What to work on
Go through the listing and write out all of it exactly.

Information supplied
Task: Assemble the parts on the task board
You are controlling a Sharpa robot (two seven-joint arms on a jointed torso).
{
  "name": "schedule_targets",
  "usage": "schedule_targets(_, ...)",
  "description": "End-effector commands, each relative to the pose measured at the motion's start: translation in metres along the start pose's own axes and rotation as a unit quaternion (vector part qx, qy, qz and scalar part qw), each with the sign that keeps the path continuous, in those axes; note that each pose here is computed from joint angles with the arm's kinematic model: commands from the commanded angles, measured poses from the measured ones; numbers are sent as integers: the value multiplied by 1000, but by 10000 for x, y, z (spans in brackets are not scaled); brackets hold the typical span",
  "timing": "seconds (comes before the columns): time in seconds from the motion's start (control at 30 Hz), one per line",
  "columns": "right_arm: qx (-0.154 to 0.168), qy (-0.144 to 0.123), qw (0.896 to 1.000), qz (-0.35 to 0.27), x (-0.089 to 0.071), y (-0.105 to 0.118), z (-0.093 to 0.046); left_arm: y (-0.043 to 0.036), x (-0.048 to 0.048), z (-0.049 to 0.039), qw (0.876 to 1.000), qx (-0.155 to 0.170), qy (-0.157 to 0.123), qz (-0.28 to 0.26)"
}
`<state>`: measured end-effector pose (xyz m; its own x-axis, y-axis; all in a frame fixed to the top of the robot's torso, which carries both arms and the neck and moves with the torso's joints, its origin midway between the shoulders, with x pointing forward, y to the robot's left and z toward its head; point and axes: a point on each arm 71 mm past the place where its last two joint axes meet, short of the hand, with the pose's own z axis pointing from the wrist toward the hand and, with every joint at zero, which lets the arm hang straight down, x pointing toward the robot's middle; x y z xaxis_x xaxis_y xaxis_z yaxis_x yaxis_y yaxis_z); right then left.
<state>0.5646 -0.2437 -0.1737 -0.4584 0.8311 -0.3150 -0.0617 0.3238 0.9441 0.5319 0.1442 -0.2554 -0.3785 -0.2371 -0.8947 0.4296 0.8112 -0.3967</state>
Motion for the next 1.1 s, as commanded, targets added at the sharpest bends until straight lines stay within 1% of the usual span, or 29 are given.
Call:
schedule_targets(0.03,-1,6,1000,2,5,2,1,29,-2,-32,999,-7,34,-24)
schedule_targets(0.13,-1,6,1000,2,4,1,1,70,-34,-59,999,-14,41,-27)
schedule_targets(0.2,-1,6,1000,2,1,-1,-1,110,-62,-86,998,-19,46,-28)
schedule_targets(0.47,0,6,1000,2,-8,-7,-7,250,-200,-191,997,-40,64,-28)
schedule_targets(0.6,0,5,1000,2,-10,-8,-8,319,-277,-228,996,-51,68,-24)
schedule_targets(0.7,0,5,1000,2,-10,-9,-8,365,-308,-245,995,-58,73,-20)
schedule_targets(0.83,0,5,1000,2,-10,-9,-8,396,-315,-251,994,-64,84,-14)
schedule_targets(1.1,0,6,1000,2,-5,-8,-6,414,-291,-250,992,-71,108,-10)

Solved exercise
Task: Assemble the parts on the task board
You are controlling a Sharpa robot (two seven-joint arms on a jointed torso).
{
  "name": "schedule_targets",
  "usage": "schedule_targets(_, ...)",
  "description": "End-effector commands, each relative to the pose measured at the motion's start: translation in metres along the start pose's own axes and rotation as a unit quaternion (vector part qx, qy, qz and scalar part qw), each with the sign that keeps the path continuous, in those axes; note that each pose here is computed from joint angles with the arm's kinematic model: commands from the commanded angles, measured poses from the measured ones; numbers are sent as integers: the value multiplied by 1000, but by 10000 for x, y, z (spans in brackets are not scaled); brackets hold the typical span",
  "timing": "seconds (comes before the columns): time in seconds from the motion's start (control at 30 Hz), one per line",
  "columns": "right_arm: qx (-0.154 to 0.168), qy (-0.144 to 0.123), qw (0.896 to 1.000), qz (-0.35 to 0.27), x (-0.089 to 0.071), y (-0.105 to 0.118), z (-0.093 to 0.046); left_arm: y (-0.043 to 0.036), x (-0.048 to 0.048), z (-0.049 to 0.039), qw (0.876 to 1.000), qx (-0.155 to 0.170), qy (-0.157 to 0.123), qz (-0.28 to 0.26)"
}
`<state>`: measured end-effector pose (xyz m; its own x-axis, y-axis; all in a frame fixed to the top of the robot's torso, which carries both arms and the neck and moves with the torso's joints, its origin midway between the shoulders, with x pointing forward, y to the robot's left and z toward its head; point and axes: a point on each arm 71 mm past the place where its last two joint axes meet, short of the hand, with the pose's own z axis pointing from the wrist toward the hand and, with every joint at zero, which lets the arm hang straight down, x pointing toward the robot's middle; x y z xaxis_x xaxis_y xaxis_z yaxis_x yaxis_y yaxis_z); right then left.
<state>0.5646 -0.2437 -0.1737 -0.4584 0.8311 -0.3150 -0.0617 0.3238 0.9441 0.5319 0.1442 -0.2554 -0.3785 -0.2371 -0.8947 0.4296 0.8112 -0.3967</state>
Motion for the next 1.1 s, as commanded, targets added at the sharpest bends until straight lines stay within 1% of the usual span, or 29 are given.
Call:
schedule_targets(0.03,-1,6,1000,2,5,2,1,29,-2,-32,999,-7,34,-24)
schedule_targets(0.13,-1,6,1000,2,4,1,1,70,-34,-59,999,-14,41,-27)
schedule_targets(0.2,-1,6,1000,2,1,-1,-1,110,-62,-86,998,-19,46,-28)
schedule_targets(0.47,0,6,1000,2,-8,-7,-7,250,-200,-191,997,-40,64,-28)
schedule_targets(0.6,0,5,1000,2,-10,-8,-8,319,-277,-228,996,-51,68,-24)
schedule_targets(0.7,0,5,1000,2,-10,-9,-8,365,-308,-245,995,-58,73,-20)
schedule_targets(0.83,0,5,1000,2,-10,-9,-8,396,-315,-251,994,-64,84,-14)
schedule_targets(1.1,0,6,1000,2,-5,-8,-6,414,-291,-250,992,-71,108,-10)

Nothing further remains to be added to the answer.